La foule se ruait contre le guichet, essayait de forcer la lourde porte à coups de pavés et de barres de fer ou en poussant contre elle, en manière de bélier, les timons d'un tombereau. Des hommes se faisaient la courte échelle et tâchaient de se hisser jusqu'aux fenêtres du premier étage. Toutes les vitres de cette partie du palais tombaient avec fracas sous une grêle de pierres, et, comme elles rebondissaient, en même temps que les projectiles, sur les têtes des assiégeants, la fureur du peuple redoublait, pareille à celle d'un aliéné qui se blesse lui-même. Une clameur continue emplissait l'air. Plusieurs drapeaux noirs flottaient, ballottés dans les remous de la foule, comme des oiseaux de funèbre augure sur une mer démontée.

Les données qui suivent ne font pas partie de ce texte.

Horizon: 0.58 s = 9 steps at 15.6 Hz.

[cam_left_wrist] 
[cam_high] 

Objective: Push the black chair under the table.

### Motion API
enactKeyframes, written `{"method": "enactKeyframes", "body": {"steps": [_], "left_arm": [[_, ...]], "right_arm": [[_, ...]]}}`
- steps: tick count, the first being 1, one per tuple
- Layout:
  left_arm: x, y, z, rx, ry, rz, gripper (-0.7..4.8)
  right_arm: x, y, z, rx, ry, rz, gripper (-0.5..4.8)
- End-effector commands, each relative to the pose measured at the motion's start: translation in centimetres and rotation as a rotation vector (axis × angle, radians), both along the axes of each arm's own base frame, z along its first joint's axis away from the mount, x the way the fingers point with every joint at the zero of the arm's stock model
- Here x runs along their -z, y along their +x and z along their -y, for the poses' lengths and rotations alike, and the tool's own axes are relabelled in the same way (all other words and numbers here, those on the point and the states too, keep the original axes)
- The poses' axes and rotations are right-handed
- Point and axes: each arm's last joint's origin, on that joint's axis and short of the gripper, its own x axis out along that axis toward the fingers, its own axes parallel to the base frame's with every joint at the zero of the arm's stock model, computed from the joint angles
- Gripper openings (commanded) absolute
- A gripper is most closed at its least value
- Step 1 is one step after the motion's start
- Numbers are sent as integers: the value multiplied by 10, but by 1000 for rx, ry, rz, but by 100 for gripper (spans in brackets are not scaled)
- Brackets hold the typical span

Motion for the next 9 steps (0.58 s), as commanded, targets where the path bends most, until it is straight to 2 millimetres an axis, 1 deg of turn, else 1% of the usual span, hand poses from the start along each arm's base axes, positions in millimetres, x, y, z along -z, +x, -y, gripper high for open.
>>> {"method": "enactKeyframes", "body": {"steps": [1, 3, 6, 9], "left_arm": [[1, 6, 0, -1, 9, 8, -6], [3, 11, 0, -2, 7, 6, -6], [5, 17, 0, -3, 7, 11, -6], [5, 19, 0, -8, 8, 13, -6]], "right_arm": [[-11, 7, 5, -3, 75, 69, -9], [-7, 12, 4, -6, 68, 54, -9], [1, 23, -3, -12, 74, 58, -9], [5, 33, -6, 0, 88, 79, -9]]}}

Alors, barrant toute l'avenue, parut un escadron de cuirassiers, sorti de la cour intérieure du palais par une des portes de l'aile droite et qui venait prendre la multitude à revers. Les cavaliers s'arrêtèrent. Hermann vit le geste de l'officier faisant les trois sommations, qui restèrent inutiles. Les cavaliers reprirent leur marche, lentement. Des remous plus forts parcoururent la foule; mais elle ne se dispersa point. Quand le premier rang des chevaux fut sur elle, elle sembla se gonfler comme le bourrelet d'une flaque d'eau qu'on balaye. Des têtes disparurent, submergées dans ce bouillonnement. Hermann devina que des corps devaient être foulés aux pieds. Fidèles à leur consigne, les cavaliers ne dégainaient pas. Mais des enragés les tiraient par les bottes; d'autres se suspendaient aux naseaux des chevaux… Et tout à coup, sans que Hermann vît comment, la foule se trouva reformée derrière l'escadron… Les cuirassiers des derniers rangs firent volte-face. On leur jetait des pierres. Des visages furent meurtris et déchirés et, sous plus d'un casque, le sang coula. Quelques-uns se défendaient à coups de fourreau ou avec la crosse de leur carabine. Des chevaux se cabrèrent. Un cavalier fut arraché de sa selle par des mains furieuses et ne reparut plus…

L'officier d'ordonnance était derrière Hermann, au pied de l'escabeau, attendant les ordres.

—Allons! dit Hermann, c'est eux qui l'auront voulu… Les soldats sont du peuple aussi… Que l'on fasse donner l'infanterie et qu'elle tire… après les trois sommations.

—Bien, monseigneur.

Hermann prit sa tête dans ses deux mains:

—Ah! les brutes! les brutes! les brutes! cria-t-il. Mais pourquoi, mon
Dieu? Pourquoi?…

L'escadron, assailli devant et derrière, se défendait comme il pouvait.
D'eux-mêmes, les cavaliers avaient dégainé. La mêlée devenait meurtrière.

La porte que les insurgés assiégeaient tout à l'heure s'ouvrit brusquement, et des fantassins débouchèrent dans l'avenue, la baïonnette en avant. Trois sommations, que le peuple déchaîné ne parut même pas entendre; puis une décharge. Cela fit dans la foule un vide circulaire, pareil à celui que laisse un coup de faux dans un champ de blé. Deux ou trois milliers d'insurgés se trouvaient pris à leur tour entre les cuirassiers et les fantassins, aussi sûrement condamnés qu'un bétail dans une salle d'abattoir. Fous de rage, ils tourbillonnaient au hasard, se précipitaient contre les fusils baissés. Une nouvelle décharge ouvrit dans leur masse mouvante de nouvelles échancrures, vite rebouchées. Mais plusieurs cavaliers, atteints par les balles de l'infanterie, dégringolèrent de leurs montures. La foule se jeta sur eux…

Hermann détourna les yeux pour ne plus voir et descendit de son escabeau.